WHAT IS BEING ASKED. Leave out all pictures. Extract exactly the lines from the one containing "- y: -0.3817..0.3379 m" through the end of the data.

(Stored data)
____________________

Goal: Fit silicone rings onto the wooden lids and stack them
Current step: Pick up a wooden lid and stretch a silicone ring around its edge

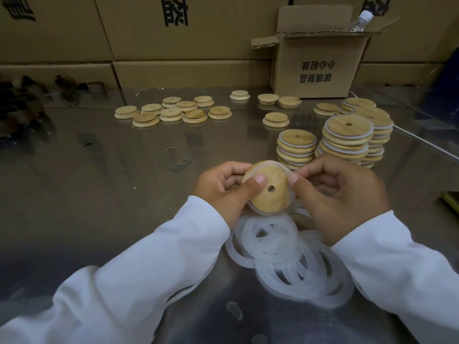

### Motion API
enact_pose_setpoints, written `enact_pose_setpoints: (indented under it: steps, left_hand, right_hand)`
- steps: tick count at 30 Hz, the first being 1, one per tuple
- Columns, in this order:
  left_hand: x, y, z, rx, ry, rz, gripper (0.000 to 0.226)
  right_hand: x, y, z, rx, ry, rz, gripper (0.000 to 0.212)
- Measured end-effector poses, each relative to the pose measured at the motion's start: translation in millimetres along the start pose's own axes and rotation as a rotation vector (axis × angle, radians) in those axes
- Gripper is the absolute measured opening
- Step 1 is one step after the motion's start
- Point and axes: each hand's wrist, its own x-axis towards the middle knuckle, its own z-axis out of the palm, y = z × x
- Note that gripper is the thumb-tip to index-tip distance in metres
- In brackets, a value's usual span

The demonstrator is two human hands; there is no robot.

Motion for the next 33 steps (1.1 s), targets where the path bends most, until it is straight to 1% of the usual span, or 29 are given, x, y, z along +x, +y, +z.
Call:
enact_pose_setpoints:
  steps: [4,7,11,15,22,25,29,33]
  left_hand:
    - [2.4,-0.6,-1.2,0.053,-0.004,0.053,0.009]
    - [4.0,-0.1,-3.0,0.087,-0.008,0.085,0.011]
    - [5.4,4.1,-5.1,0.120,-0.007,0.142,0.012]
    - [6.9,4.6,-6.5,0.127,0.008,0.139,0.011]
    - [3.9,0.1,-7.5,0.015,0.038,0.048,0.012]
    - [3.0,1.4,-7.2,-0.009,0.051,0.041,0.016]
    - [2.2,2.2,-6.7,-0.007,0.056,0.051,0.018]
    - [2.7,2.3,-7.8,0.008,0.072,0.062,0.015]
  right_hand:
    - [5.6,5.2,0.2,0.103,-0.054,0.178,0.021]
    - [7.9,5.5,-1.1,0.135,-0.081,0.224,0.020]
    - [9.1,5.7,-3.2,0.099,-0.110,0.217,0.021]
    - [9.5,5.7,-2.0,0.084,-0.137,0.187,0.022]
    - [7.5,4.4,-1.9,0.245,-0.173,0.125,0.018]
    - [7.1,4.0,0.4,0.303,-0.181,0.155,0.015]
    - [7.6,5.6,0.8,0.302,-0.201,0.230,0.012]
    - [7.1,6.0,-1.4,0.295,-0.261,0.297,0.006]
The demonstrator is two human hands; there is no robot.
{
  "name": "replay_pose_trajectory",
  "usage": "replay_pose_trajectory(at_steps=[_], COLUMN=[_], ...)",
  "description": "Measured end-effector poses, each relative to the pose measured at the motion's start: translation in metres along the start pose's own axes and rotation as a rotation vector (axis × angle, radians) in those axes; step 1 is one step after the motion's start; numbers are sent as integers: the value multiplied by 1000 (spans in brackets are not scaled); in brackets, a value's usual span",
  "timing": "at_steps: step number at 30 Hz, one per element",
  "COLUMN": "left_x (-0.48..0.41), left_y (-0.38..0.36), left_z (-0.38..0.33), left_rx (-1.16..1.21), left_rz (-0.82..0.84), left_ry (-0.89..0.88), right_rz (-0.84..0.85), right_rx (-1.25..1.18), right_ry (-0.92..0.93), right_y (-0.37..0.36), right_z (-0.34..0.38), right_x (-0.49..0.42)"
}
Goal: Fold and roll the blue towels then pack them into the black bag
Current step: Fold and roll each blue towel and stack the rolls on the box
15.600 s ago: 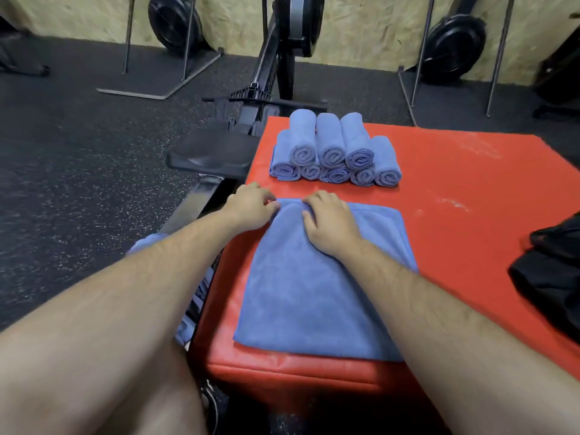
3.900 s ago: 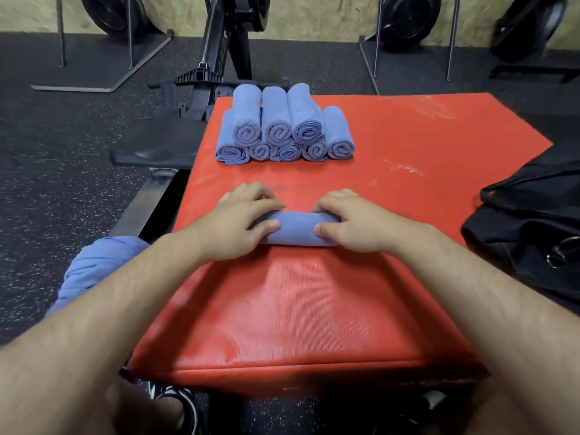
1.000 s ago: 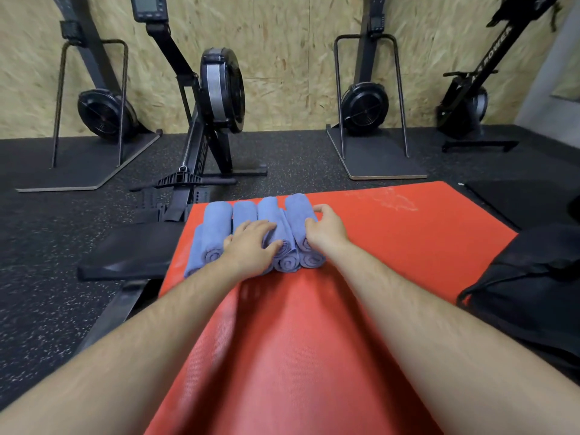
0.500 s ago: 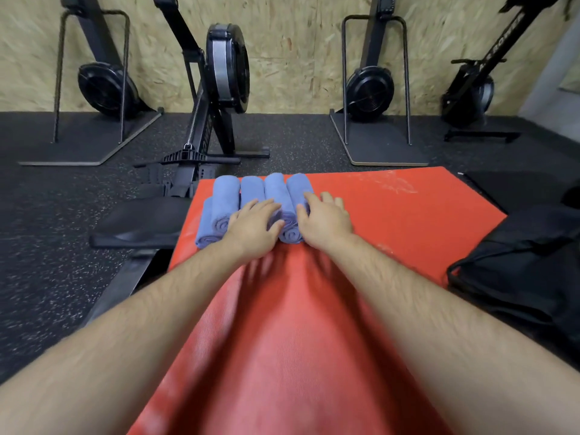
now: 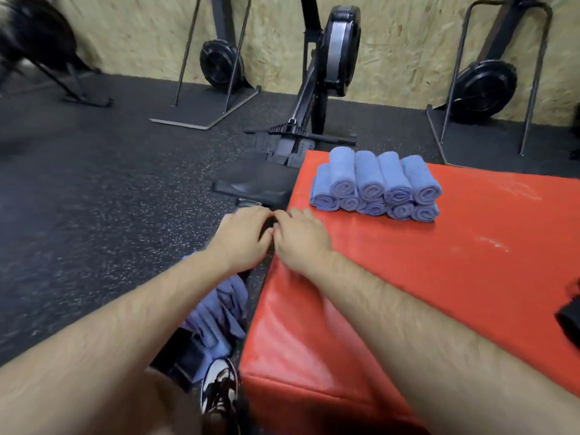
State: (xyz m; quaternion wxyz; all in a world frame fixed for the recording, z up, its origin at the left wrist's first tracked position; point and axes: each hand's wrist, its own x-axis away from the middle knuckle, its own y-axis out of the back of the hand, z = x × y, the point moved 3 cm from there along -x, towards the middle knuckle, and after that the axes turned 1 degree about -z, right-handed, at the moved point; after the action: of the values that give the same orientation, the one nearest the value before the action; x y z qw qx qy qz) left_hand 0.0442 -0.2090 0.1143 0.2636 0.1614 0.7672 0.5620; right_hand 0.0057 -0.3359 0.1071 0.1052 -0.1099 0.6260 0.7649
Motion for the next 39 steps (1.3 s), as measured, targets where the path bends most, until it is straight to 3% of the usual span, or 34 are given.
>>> replay_pose_trajectory(at_steps=[6,12,23,26,31,39], left_x=[65,93,86,84,78,73], left_y=[-4,-25,-79,-91,-98,-99], left_z=[117,178,233,239,240,243], left_rx=[94,182,171,150,164,215], left_rz=[157,286,498,548,518,510], left_ry=[267,409,470,460,455,502], right_rz=[186,367,534,507,524,496], right_rx=[-17,-12,46,49,8,-17], right_ry=[140,177,136,92,-66,-94], right_y=[-69,-133,-208,-222,-236,-244], right_z=[111,161,165,162,138,136], right_x=[-16,-24,-60,-67,-73,-77])
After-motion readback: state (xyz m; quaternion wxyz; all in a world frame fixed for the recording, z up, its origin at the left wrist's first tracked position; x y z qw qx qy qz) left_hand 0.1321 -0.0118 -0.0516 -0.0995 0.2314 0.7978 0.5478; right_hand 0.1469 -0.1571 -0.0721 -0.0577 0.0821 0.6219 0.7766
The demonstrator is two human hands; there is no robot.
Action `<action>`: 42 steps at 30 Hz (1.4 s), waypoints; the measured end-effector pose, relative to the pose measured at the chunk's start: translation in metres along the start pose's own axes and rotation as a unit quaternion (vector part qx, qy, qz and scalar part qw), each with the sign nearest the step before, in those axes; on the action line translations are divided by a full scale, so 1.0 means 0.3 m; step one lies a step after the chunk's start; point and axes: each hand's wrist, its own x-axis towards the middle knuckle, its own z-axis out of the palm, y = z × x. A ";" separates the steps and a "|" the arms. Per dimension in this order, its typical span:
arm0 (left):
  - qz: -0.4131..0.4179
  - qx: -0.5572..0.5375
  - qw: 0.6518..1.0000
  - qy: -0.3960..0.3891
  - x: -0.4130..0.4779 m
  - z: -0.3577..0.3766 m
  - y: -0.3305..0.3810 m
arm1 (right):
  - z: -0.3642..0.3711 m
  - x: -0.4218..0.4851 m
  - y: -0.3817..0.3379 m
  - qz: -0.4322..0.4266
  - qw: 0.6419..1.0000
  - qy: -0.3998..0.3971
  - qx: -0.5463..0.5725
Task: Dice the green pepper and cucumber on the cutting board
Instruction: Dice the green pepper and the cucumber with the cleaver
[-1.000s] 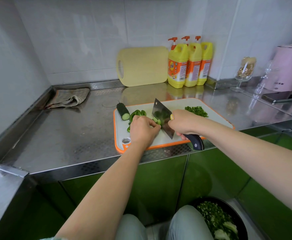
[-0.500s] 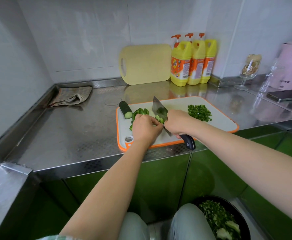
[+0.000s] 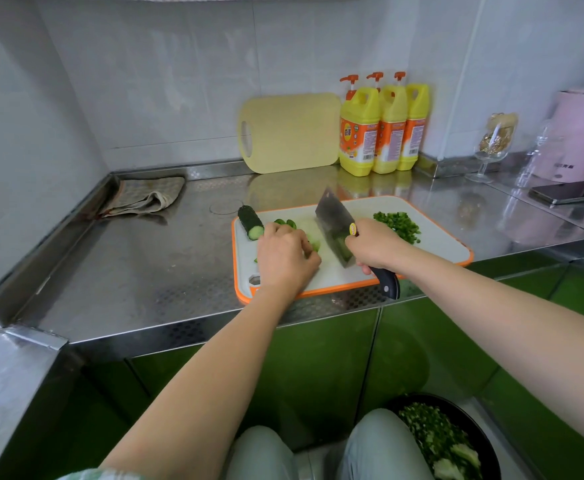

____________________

RESPONSE TO THE EXERCISE.
  - y: -0.3817..0.3379 m
  - qz: -0.4322..0.4266
  - qw: 0.6419..1.0000
  - qy: -0.3998..0.3971
  - qx: -0.5463..0.5725
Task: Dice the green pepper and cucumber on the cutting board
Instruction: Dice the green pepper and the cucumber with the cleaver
[-1.000s] 
[-0.500s] 
[+0.000s] 

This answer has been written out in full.